Poolaw (1904-1984) was a Kiowa who plied his trade in and around his hometown of Anadarko, Okla. While many of his images were taken at special ceremonial gatherings with the expected teepees and beaded regalia, Poolaw’s most revelatory images are those that documented the daily lives of Native Americans and the whites who were their neighbors.

As the exhibit sagely notes, “Outsiders in search of imaginied ‘authentic’ Indian culture rarely turned their cameras on the actual lives of Native people who were adapting American mass culture to their own.” The fact that Poolaw was an Indian documenting other Indians sets his work apart from the better-known Indian photography, which was mostly done by 19th century white documentarists.

Poolaw’s works are often intimate, such as the one of his young son wearing a tweed herringbone coat and a floppy hat, or the one of his brother-in-law, a tribal politician who pairs his suit with heavy working boots while standing in a field on the prairie.

Several images demonstrate how interrelated Indian and non-Indian lives were in Anadarko. Especially notable is a group photograph of the sisterhood at the Rainy Mountain Baptist Church, which includes a wide ethnic spectrum. The cross-pollination of cultures is embodied in an image of Jerry Poolaw, a son of the photographer, shown wearing both his Navy uniform and a headdress.

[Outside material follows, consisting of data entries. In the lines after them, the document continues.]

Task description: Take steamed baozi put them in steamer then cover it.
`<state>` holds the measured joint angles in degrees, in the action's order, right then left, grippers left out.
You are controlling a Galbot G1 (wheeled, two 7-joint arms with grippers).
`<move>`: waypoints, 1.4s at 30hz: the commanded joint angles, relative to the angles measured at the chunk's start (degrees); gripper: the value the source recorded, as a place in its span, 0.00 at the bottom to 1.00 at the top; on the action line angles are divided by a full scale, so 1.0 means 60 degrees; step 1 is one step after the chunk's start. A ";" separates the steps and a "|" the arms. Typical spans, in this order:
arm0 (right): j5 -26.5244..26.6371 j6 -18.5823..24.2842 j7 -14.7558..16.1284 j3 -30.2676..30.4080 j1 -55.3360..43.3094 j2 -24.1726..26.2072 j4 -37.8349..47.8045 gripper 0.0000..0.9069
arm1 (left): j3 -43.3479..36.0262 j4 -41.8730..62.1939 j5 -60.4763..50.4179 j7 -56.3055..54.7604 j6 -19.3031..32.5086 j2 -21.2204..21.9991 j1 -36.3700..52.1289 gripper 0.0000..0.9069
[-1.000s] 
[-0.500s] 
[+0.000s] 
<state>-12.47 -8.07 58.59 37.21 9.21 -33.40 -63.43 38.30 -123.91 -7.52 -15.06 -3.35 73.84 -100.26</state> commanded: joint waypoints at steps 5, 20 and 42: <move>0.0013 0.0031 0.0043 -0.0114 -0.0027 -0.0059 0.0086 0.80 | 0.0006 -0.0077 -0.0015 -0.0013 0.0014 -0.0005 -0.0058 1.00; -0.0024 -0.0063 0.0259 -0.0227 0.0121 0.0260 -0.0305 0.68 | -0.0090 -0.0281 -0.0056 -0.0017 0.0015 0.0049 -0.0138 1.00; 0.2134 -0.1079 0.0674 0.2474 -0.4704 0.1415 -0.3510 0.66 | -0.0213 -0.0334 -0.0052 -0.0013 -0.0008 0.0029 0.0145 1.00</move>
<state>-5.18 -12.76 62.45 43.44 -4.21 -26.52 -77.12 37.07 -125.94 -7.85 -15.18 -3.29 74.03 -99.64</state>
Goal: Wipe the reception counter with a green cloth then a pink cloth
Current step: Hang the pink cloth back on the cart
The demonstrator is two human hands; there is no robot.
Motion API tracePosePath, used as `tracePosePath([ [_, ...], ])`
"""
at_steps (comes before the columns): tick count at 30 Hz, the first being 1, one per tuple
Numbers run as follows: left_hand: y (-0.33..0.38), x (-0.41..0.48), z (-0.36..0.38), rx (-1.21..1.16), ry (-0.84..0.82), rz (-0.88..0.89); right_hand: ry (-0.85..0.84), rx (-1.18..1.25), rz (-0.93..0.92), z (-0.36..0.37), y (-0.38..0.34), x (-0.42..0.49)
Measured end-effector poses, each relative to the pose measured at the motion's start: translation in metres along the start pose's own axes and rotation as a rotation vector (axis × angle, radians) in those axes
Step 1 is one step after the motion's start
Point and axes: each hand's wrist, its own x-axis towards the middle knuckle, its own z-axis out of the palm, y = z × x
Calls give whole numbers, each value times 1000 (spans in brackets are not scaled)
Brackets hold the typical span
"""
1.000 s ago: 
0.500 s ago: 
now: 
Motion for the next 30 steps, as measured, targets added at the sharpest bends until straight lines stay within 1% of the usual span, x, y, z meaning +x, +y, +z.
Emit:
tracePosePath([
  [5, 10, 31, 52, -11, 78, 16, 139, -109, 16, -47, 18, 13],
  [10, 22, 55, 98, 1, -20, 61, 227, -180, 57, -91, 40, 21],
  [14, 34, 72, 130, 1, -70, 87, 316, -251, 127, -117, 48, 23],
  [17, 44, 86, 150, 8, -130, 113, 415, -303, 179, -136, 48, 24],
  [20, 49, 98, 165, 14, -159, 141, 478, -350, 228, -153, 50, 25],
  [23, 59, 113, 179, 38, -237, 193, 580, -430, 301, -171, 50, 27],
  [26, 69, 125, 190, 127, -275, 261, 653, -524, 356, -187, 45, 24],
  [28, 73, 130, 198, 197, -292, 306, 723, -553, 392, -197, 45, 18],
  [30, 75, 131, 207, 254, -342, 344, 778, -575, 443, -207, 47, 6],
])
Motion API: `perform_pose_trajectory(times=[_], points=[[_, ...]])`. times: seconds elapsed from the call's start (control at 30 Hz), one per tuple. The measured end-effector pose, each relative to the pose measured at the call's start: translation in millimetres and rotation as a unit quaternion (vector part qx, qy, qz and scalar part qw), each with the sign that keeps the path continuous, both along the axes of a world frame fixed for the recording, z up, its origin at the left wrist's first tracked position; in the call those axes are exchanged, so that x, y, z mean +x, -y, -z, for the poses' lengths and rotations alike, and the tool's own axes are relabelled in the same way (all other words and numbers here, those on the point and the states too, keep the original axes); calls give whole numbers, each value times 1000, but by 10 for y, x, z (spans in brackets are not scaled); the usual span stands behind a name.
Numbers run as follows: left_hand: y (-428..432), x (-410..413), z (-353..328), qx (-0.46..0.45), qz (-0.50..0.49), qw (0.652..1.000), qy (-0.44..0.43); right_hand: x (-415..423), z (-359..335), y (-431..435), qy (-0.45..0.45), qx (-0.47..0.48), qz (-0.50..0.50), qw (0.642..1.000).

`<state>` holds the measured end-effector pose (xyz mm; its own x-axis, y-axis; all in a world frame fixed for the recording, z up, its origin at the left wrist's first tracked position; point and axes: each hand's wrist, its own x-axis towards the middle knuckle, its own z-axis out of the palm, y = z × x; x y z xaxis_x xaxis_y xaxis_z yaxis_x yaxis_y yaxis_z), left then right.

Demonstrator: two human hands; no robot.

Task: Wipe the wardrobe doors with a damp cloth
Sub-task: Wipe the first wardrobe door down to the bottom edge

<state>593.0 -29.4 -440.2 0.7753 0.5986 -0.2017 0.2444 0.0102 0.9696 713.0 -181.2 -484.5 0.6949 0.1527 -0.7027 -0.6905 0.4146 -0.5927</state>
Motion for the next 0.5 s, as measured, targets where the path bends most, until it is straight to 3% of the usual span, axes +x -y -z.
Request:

Jerry Poolaw (Kiowa), on leave from duty in the Navy. Anadarko, Oklahoma, ca. 1944. 45HPF173 © 2014 Estate of Horace Poolaw.

The museum’s uncrowded exhibit gives lots of breathing room for Poolaw’s large, black-and-white images, which were made from 4×5 and 5×7 negatives and were restored by students at the University of Wisconsin–Madison. Because professional-quality materials were expensive, the photographer planned and framed his images with care before tripping the shutter.

Some of his most moving photographs, sadly, are of funerals. Several images document the funeral of one of the photographer’s relatives, including Pascal Cleatus Poolaw Sr., a highly decorated veteran. But the most eloquent meditation in the exhibit is the image depicting several men straining to lay a coffin into a freshly dug grave. Moving in tandem under a grimly overcast sky and facing right to left in unison, the image has all the gravitas of two of those most American of artworks, Emanuel Leutze’s Washington Crossing the Delaware and Joe Rosenthal’s Raising the Flag on Iwo Jima.

Through June 4 at the National Museum of the American Indian, 4th Street and Independence Avenue SW. Daily, 10 a.m.-5:30 p.m.

Due to a reporting error, this post originally stated that Poolaw’s photos were restored by students at the University of Science and Arts of Oklahoma in Chickasha. They were restored by students at the University of Wisconsin–Madison.